*What is being asked*
When you reach the line that contains "Located for you" in the data below, start reproducing lines exactly, and stop after the line that contains "<point>320,122</point>".

*Data records*
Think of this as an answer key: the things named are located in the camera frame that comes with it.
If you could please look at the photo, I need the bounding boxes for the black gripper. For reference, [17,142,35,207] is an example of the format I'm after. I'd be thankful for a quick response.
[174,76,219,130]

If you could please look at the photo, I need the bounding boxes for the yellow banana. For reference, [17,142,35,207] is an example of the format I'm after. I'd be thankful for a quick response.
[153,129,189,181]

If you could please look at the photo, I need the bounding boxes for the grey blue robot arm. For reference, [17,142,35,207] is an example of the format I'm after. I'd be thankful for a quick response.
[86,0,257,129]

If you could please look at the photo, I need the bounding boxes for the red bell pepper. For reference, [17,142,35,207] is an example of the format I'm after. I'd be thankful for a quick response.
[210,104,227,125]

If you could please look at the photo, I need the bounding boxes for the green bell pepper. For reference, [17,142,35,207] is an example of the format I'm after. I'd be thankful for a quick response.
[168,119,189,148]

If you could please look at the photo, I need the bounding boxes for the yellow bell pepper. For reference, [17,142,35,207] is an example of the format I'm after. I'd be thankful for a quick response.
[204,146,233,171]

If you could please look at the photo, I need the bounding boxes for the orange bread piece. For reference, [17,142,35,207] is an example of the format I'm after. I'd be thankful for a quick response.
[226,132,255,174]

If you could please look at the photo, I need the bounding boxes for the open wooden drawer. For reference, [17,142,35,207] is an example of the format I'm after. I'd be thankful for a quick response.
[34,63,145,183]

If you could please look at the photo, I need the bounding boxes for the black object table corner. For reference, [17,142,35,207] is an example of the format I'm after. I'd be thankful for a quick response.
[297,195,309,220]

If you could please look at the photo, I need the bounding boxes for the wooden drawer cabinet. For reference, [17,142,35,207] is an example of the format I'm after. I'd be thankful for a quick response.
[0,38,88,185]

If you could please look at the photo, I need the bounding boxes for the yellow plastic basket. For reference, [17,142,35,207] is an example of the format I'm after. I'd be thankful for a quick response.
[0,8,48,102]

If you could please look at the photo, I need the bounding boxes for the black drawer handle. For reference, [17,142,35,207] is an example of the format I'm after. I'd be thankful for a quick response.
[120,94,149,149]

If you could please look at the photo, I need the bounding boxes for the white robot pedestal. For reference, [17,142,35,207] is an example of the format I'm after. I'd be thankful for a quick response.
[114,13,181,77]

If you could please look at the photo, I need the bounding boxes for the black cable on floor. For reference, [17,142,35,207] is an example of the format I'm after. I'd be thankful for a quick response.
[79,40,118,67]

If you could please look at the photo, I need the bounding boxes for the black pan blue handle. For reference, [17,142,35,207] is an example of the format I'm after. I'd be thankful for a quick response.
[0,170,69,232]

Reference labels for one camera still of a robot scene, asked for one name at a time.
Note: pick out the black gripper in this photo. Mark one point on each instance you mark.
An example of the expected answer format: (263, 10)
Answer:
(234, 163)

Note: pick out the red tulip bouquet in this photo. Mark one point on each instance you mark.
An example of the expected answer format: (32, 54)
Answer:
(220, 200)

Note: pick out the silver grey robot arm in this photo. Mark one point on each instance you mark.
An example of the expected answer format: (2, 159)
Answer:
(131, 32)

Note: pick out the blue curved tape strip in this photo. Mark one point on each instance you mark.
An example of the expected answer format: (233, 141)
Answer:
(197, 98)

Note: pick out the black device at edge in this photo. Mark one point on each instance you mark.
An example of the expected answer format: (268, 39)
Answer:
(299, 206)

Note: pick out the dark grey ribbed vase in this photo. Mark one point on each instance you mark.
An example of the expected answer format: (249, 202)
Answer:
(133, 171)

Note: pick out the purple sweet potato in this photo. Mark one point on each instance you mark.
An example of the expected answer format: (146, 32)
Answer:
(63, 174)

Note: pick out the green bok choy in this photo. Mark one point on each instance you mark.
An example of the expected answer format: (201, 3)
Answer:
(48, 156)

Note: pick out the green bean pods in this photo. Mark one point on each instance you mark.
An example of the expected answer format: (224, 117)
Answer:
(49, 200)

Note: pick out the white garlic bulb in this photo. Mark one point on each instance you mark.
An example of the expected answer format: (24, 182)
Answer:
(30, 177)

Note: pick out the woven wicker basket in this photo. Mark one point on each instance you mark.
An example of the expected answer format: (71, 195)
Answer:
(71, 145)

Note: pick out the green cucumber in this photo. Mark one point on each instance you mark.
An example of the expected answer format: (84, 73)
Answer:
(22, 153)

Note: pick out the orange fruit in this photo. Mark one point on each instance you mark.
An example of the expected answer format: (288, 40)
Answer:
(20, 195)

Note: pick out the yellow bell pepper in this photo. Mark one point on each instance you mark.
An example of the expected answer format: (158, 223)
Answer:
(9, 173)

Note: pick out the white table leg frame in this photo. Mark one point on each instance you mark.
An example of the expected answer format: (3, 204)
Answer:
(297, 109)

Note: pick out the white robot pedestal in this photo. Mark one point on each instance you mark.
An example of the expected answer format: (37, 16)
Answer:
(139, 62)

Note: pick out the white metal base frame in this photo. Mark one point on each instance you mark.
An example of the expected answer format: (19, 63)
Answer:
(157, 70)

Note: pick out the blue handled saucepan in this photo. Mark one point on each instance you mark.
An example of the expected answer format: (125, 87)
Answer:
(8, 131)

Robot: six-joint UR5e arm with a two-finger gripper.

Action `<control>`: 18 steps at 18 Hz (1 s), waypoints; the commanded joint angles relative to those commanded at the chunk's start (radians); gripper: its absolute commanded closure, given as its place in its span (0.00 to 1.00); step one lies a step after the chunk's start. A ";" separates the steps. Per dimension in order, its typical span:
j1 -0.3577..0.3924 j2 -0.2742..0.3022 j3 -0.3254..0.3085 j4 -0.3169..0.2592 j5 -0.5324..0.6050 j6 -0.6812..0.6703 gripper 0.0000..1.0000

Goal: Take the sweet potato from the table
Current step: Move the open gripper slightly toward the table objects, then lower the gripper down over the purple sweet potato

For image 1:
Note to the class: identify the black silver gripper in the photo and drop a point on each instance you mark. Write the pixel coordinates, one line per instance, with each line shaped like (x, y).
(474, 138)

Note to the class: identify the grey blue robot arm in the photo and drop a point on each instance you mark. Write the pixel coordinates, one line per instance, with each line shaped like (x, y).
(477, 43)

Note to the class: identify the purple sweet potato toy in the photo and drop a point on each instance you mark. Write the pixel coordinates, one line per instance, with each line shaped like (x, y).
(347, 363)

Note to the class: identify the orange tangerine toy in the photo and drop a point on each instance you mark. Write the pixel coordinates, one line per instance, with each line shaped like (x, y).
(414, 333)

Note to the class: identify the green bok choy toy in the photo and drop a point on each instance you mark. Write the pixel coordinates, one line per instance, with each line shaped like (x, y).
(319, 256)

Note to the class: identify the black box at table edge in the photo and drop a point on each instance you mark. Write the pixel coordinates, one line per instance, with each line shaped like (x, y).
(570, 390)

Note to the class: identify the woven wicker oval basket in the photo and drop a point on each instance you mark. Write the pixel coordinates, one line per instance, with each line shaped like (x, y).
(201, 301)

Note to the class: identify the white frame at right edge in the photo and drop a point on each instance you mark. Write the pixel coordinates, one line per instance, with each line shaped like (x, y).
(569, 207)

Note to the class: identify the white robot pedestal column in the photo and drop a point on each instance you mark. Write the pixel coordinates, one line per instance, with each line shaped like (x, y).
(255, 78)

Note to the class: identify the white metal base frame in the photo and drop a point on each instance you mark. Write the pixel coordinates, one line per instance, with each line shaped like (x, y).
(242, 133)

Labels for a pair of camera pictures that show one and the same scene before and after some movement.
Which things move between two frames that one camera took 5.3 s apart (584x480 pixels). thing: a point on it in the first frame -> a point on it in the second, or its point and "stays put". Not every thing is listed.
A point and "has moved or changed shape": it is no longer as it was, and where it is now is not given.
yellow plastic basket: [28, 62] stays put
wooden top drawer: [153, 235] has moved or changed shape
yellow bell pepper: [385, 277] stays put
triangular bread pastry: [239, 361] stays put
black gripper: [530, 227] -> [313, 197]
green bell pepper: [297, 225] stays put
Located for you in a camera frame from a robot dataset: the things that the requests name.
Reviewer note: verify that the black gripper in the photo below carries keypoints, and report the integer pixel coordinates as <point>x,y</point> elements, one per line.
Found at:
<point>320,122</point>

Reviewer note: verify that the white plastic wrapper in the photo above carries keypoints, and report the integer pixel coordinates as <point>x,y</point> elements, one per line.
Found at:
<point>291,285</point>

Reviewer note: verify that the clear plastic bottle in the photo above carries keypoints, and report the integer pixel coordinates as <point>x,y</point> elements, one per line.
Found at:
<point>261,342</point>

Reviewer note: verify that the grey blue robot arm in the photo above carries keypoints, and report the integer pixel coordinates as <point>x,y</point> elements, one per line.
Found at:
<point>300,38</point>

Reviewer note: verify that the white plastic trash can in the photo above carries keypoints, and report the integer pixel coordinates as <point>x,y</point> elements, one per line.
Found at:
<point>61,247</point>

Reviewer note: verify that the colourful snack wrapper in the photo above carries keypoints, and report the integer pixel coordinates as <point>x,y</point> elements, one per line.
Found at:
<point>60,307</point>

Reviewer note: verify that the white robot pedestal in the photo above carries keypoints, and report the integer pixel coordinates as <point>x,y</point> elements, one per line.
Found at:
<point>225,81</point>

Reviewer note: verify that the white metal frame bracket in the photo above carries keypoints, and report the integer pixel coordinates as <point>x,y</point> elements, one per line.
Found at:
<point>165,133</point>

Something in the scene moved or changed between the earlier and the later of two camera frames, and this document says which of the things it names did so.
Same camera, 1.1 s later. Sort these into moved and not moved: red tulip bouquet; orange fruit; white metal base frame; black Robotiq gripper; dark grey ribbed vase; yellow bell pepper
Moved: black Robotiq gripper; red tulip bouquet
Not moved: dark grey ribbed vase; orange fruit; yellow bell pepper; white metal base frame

*Solution to this exercise*
Located for you in a camera frame from a robot dataset: the things that the requests name.
Reviewer note: verify that the black gripper in the photo below carries keypoints, and report the integer pixel coordinates as <point>x,y</point> elements, one per line.
Found at:
<point>320,122</point>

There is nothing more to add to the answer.